Dataset items:
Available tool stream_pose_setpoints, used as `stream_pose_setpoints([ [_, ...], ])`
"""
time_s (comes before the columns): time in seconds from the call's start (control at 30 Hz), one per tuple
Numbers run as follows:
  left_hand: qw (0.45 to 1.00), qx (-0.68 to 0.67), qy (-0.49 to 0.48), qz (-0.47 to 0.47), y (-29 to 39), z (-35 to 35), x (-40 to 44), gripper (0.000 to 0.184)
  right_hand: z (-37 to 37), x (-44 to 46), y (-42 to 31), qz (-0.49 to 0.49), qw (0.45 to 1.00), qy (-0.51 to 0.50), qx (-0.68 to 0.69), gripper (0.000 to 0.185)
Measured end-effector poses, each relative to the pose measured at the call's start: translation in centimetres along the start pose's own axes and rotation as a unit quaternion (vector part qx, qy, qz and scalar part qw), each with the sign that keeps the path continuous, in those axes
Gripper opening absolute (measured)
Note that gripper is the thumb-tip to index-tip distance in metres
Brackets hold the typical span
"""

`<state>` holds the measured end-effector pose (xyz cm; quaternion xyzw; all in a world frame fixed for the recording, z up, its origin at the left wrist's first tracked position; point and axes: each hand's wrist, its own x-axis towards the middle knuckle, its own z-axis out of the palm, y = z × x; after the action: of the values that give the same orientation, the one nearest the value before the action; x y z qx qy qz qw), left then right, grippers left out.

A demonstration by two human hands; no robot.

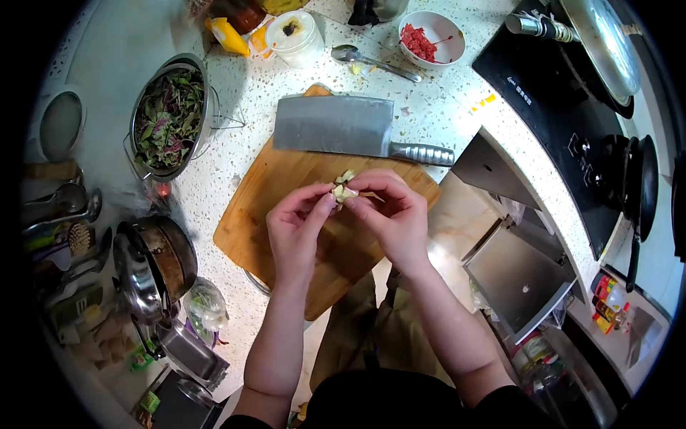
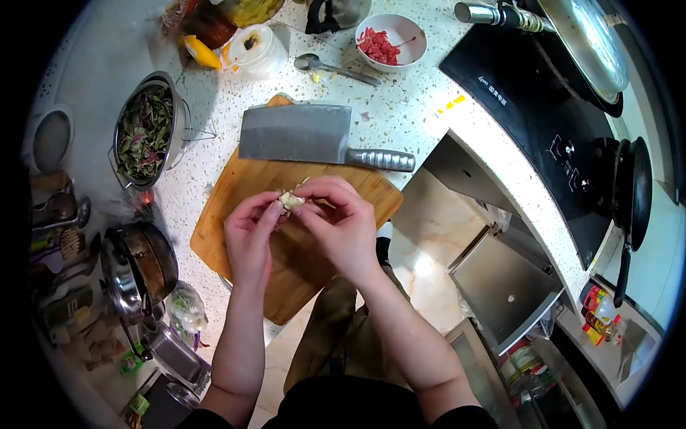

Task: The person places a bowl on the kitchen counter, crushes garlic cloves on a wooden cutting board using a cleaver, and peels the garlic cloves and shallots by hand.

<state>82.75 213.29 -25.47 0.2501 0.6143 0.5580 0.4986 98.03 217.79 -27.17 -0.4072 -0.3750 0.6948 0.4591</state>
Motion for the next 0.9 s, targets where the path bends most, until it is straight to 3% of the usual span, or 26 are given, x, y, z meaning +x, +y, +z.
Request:
stream_pose_setpoints([
  [0.3,0.999,0.031,-0.035,-0.014,-0.1,-1.5,0.8,0.016,0.8,-0.5,1.7,0.012,1.000,0.023,0.003,0.021],
  [0.57,0.984,0.155,-0.023,0.085,0.3,-1.1,1.2,0.012,1.6,-0.4,0.9,0.047,0.998,0.037,-0.019,0.019],
  [0.63,0.988,0.136,-0.036,0.071,0.6,-1.2,1.5,0.011,1.4,-0.2,0.6,0.093,0.995,0.019,-0.007,0.017],
  [0.9,0.990,0.115,-0.076,0.032,0.7,-1.6,1.9,0.009,0.9,0.2,0.9,0.124,0.991,0.003,0.046,0.015],
])
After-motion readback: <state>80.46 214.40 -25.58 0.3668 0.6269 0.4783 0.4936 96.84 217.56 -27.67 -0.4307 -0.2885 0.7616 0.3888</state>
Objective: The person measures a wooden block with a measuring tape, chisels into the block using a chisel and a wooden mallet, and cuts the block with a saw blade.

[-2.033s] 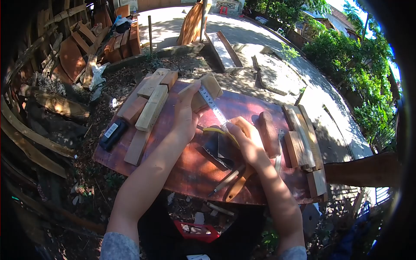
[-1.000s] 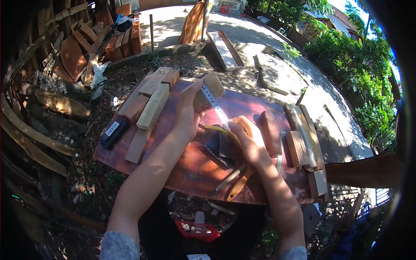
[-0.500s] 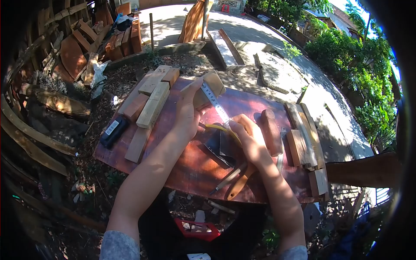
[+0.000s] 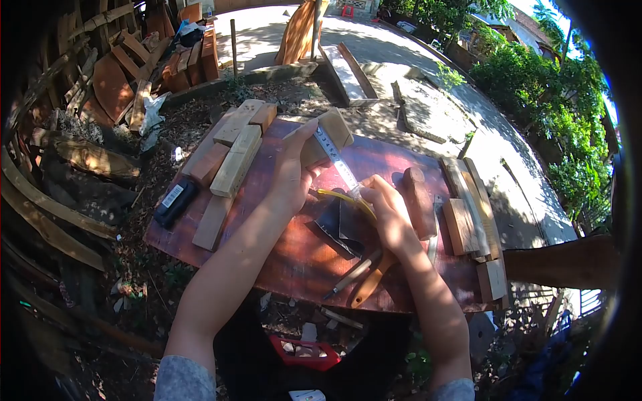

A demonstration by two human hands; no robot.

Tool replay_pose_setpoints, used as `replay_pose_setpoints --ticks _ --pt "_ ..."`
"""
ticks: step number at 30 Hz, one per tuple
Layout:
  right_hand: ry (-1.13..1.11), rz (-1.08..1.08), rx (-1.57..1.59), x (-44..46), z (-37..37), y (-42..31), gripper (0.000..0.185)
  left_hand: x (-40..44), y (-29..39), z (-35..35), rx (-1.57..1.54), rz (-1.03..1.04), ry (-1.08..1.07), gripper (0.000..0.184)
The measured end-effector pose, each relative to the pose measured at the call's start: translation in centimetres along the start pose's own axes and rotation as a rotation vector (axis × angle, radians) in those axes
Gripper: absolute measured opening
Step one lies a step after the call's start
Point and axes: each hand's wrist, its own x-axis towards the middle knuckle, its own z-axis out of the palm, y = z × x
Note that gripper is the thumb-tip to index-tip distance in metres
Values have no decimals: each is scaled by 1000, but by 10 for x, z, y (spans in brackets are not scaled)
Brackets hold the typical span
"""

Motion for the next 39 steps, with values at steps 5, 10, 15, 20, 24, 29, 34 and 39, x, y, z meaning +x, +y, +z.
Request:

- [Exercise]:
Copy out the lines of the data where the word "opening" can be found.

- [Answer to the exercise]:
Gripper opening absolute (measured)
Gripper: absolute measured opening

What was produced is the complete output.